10:05 Technology Spotlight (Sponsorship Available)

10:20 Coffee Break in the Foyer

11:00 Conducting Phase III and IV Trials in China: Practical Considerations

Mark Engel, Chairman, Excel PharmaStudies
This presentation will offer an overview of lessons learned from conducting multiple phase III and phase IV trials in China. Besides best practices as well as common misconceptions and pitfalls will be discussed under the following topics:

• Regulatory and timing considerations

• Selection and management of sites

• Impact on future sales

11:30 Initiating HIV Clinical Trials in India
Ronald Gugliotti, Director, Clinical Development, Achillion Pharmaceuticals
Emerging countries continue to be limited in their ability to provide access to all HIV drugs currently approved to treat HIV infection. However, these emerging countries are continuing to evolve in their ability conduct clinical trials that meet the regulatory and clinical standards required by agencies such as the US Food and Drug Administration (FDA). Controlled clinical trials result in participating patients having access to new therapies in the context of a scientifically an d ethically controlled clinical trial. The learning experience benefits all parties (investigators, patients, and regulators) across political and economic lines and allows access to potentially new therapies to patients in need. The clinical, regulatory and cultural issues encountered during the initiation of Phase 2 HIV clinical trial will be discussed.

12:00pm Luncheon Workshop (Sponsorship Available) or Lunch on Your Own

1:00 Chairperson's Remarks

1:05 Are You Ready for an FDA Inspection?

Cherif Benattia, M.D., Vice President, Pharmacovigilance & Public Health, Vertex Pharmaceuticals
One of the challenges India (and China) is facing today is the credibility in terms of procedures, SOPs, and compliance (GCP, etc) that ensure the quality of data. A strong "audit" system needs to be developed to be ready to face FDA and other regulators・ inspections. How to prepare for FDA inspections and for audits in Asia and other sites in your global operation is key to making sure your investment in clinical trials in these regions supply the quality of data desired. The only way these regions will succeed is by making sure the quality of data generated there by sponsors and their partners is at least at the same level of that from the West. There is no doubt to the quality of work investigators do there. However, some progress is needed in terms of procedures, documentation, and compliance.

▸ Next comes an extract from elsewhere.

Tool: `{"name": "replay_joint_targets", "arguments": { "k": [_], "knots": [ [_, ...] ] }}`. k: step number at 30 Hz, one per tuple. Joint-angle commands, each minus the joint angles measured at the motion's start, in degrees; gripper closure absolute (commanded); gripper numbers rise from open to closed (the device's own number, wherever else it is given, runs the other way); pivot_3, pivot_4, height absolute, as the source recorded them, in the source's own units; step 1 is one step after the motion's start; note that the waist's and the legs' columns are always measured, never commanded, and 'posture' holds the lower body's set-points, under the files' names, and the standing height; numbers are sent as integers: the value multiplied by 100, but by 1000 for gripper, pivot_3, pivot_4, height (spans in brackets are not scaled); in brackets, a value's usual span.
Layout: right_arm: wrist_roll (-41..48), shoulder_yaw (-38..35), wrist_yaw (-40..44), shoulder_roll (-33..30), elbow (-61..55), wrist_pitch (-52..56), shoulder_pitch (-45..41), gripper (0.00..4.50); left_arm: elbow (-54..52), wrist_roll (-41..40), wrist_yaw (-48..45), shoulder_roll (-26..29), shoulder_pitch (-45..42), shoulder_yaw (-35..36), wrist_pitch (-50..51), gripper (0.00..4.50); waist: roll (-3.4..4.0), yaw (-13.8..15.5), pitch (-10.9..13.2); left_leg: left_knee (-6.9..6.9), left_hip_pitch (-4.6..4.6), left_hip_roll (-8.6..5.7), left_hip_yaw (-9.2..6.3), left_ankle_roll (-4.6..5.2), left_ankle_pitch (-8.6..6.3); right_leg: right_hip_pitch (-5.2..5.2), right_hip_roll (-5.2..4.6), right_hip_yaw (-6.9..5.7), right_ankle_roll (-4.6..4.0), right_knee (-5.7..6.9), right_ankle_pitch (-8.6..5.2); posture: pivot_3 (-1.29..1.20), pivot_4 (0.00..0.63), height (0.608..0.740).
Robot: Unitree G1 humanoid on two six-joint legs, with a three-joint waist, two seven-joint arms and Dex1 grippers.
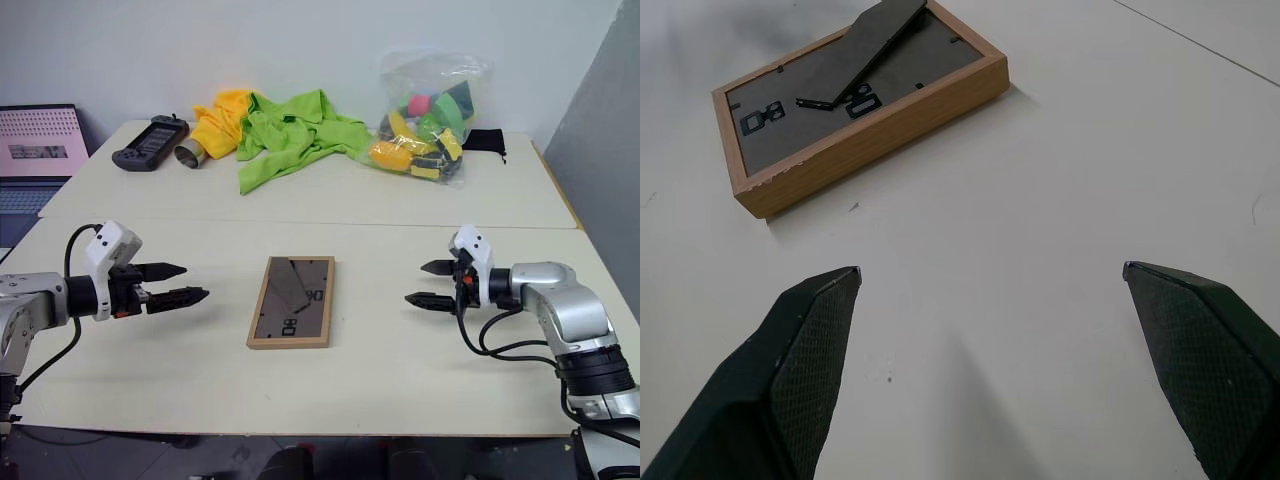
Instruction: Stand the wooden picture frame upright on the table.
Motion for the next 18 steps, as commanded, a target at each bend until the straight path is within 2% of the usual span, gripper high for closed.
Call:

1:35 Trials and Tribulations of Conducting Clinical Studies in India: Lessons Learned

Navaneetha K. Rao, M.S., Sc.D., Vice President, Clinical Research and Development, Vicus Therapeutics
The key determinants for the successful execution of a GCP compliant study (including the following: well designed protocol, access to good sites and other related personnel, competent project management, regulatory framework and infrastructure) are broadly similar across studies and geographic locations. However, failure to take geographic and related factors into consideration can result in the failure to properly execute even a well designed study. This talk will focus on considerations that are particularly relevant to executing a study (in weight losing patients with end stage lung cancer) in India; suggestions for managing such complex studies will be made and key lessons learned will be discussed.

• Identification and management of CROs and various other vendors

• Subject recruitment

• PI and site management

• Project management (with focus on communication)

• Quality management

Closing Summary and Conclusions: Realistic Opportunities and Main Challenges to Conducting Trials in India, China and Southeast Asia

	Navaneetha K. Rao, M.S., Sc.D., Vice President, Clinical Research and Development, Vicus Therapeutics
	Chandrashekhar Potkar, M.D., Director, Clinical Research, Pfizer Ltd. (India)
	Min Irwin, MD, Ph.D., Medical Director of BSP China, Bayer Health Care Company Ltd.
	Kamala Rai, M.D., Research Director, MSD Pharmaceuticals Pvt Ltd; Medical Director, Merck
	Ronald Gugliotti, Director, Clinical Development, Achillion Pharmaceuticals
	Ulrich Elben, Ph.D., Chief Development Officer, Avaant Pharmaceuticals, Inc.